Pogoda na początku tygodnia może zaskoczyć niektóre obszary Polski przymrozkami i burzami. IMGW wydał ostrzeżenia. Antycyklon Wiola dotarł do kraju i spowoduje susze, które wywołają zagrożenie na obszarach leśnych.
Instytut Meteorologii i Gospodarki Wodnej prognozuje we wtorek po południu możliwe burze, które mogą rozwinąć się na obszarach podgórskich i górskich w południowo-wschodniej części Polski. Ponadto wiatr może osiągać do 50 km/h. IMGW wydał ostrzeżenia, że prognozowany spadek ciepła powietrza może obniżyć temperaturę do 2 stopni Celsjusza, a przy gruncie do -2 stopni w woj. warmińsko-mazurskim. Temperatura w kraju będzie wynosić do 22 stopni na Mazowszu. Na Małopolsce ciepło będzie utrzymywać się w granicach 20 stopni. Najchłodniej ma być na Pomorzu, gdzie termometry miejscami wskażą nawet poniżej 15 stopni. Pogodę na najbliższe dni będzie dominować antycyklon o imieniu Wiola.
Jak informują synoptycy z fanipogody.pl, Polska na przełomie maja i czerwca znajduje się w zasięgu wyżu Wiola, którego główne centrum pojawiło się niedaleko Wysp Brytyjskich. Z powodu dominacji wyżu w najbliższych dniach będzie słonecznie i ciepło, co spowoduje szybkie pogłębianie się suszy i wzrost zagrożenia pożarowego w lasach. Najtrudniejsza sytuacja ma być na północy Polski a najkorzystniejsza na południu. Antycyklon Wiola spowoduje, że opadów będzie mało i o jedynie lokalnym zasięgu.

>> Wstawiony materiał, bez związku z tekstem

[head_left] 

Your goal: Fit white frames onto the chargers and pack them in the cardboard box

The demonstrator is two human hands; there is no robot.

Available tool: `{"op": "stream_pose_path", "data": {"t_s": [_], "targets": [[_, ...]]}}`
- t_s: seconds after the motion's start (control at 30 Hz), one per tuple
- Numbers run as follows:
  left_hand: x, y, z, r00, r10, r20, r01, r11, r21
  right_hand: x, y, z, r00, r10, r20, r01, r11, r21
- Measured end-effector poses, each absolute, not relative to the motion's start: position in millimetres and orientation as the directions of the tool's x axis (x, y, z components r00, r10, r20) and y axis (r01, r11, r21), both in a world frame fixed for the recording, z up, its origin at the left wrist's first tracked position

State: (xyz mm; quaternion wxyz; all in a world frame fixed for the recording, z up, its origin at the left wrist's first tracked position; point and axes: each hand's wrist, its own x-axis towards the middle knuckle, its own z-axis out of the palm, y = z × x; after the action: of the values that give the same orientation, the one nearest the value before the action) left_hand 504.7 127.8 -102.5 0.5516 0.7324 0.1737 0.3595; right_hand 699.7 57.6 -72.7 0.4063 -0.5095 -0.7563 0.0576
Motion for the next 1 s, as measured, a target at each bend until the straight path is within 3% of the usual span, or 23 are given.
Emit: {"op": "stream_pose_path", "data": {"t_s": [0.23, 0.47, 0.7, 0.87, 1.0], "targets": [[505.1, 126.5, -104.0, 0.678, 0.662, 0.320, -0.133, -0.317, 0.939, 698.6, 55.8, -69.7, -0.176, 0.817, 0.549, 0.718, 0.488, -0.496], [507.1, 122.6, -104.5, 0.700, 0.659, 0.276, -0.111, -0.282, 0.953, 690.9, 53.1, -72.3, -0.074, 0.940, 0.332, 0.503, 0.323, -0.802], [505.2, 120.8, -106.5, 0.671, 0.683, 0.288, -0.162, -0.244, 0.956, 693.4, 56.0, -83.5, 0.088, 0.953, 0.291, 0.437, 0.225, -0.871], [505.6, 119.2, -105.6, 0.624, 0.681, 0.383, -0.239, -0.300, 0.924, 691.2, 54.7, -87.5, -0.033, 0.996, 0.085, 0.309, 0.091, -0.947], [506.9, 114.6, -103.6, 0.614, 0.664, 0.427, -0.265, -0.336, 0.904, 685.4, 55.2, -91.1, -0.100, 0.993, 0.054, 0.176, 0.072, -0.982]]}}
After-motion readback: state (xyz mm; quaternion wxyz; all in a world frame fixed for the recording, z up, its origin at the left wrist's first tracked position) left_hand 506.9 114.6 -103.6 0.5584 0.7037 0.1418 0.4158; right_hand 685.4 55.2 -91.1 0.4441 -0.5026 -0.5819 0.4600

Na przełomie maja i czerwca w ciągu dnia nie powinny występować upały, dodatkowo w nocy mogą pojawić się przygruntowe przymrozki. Po dniach mieszczących się pod względem temperatury w normie wieloletniej, około 2-3 czerwca termometry wskażą wartości poniżej tej normy za sprawą niżu znad Skandynawii o imieniu Georg. Ponowny wzrost ciepła przewidywany jest na około 5 czerwca. Synoptycy wykluczają pojawienie się upałów nawet do końca pierwszych dziesięciu dni kolejnego miesiąca.